Кайден крыс понимал.
Донельзя благоразумные животные.
Он и сам не сразу переступил незримую черту. А стоило сделать шаг, как отчетливо хрустнула граница, почти выпустив набрякшую силой изнанку.
Вот же…
И как Кайден пропустил это место?
Впрочем, кроме ощущений ничего особенного в здании не было. Не новое, но заботливо подновленное. С двускатною крышей, из которой поднимались толстые кривоватые трубы. С окнами, что тускло поблескивали настоящим стеклом. С высоким порогом и бледной девицей, заставшей на этом пороге.
Кайден поклонился девице.
А она оскалилась.
— Только попробуй, — предупредил он, коснувшись клинка, и Призрак согласно заворчал. Ему тоже не нравилось это место.
И паучиха.
— Где старшая?
В тонких пальцах девушки плясало веретено, наматывая белесую нить паутины.

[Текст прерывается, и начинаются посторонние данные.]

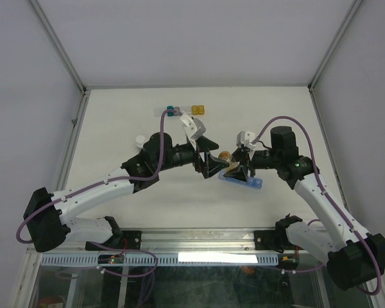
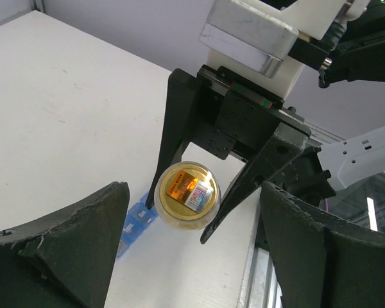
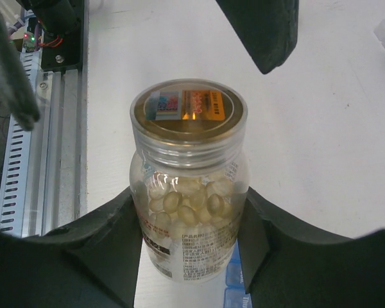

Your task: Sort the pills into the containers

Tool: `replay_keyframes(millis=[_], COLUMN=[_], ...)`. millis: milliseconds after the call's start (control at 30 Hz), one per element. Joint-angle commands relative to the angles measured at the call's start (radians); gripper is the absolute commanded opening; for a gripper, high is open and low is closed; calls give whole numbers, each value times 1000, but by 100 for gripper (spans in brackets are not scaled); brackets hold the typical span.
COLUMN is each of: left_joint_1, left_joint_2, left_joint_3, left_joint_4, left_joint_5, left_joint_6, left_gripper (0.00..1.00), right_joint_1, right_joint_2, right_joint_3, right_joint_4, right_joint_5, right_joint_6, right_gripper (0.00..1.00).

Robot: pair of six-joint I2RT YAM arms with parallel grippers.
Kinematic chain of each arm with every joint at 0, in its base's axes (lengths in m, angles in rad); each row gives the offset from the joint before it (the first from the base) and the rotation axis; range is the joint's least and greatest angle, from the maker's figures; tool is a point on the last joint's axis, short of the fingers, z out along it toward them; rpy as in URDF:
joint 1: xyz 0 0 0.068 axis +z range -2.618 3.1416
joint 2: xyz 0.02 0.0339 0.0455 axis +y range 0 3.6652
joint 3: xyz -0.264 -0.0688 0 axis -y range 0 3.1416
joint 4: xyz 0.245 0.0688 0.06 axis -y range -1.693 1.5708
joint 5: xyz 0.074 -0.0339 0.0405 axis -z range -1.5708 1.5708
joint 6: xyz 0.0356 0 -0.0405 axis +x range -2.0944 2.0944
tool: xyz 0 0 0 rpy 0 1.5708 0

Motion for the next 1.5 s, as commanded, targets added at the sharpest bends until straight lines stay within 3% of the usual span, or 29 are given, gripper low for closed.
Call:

— С какой стати, — она все же заговорила, слегка притапливая слова, — я должна тебе говорить?
Дверь открылась, и на пороге появилась еще одна паучиха.
И еще одна.
И… сколько их скрывалось там, внутри дома? Призрак притих, а Тьма зашевелилась, намекая, что твари опасны, пусть и молоды, пусть яд их не вошел в полную силу.
— С той, что если не скажешь, я просто спалю это место. И вас вместе с ним.
— А сумеешь? — веретено замерло в верхней точке, а девушка пригнулась, и в этот момент стало очевидно, сколь мало в ней осталось человеческого. Раздвинулись руки, натянулось платье на спине, и под тканью что-то завозилось, задвигалось.
— Попробую, — Кайден обнажил оба клинка. — Или нет. Или просто шагну и сломаю стену, а затем позову сюда тварей с изнанки. Может, и отобьетесь, но ведь многие полягут, так?
Девица зашипела.
— Не стоит, Марьяна, — этот мягкий голос разом успокоил паучих. — Сколько раз я говорила тебе, что следует проявлять большую сдержанность. Мы рады принимать того, кто помнит вкус Мертвой воды.
Она была красива, леди Тирби, в девичестве Болрстоп, последняя из славного некогда рода.
Она была настолько красива, что Кайдену пришлось потереть глаза, избавляясь от наваждения.
— Не стоит, леди.
— Простите, — она улыбнулась, показывая, что все — не более, чем случайность. И не стоит обижаться. — Порой мне сложно это контролировать.
— До сих пор у вас неплохо получалось.
Она смотрелась чуждо в этом месте. Соболя на плечах. Жемчужная нить на шее. И перстни на пальцах.
Паучихи любят украшения, но не все, а лишь те, которые кажутся им в достаточной мере совершенными.
— Прошу войти в мой дом.
— Воздержусь.
Она покачала головой и сказала:
— Клянусь своей кровью и своей силой, что не причиню тебе вреда, сын Феанора и тот, кто был изгнан.
— Я не был изгнан.
— Разве? — губы слегка тронули. — Не важно. Ни я, ни кто бы то ни было из тех, что обитает в доме моем, не повредят тебе.
Кайден клинки убрал.
Но руки положил на пояс, показывая, что извлечь их не так и долго.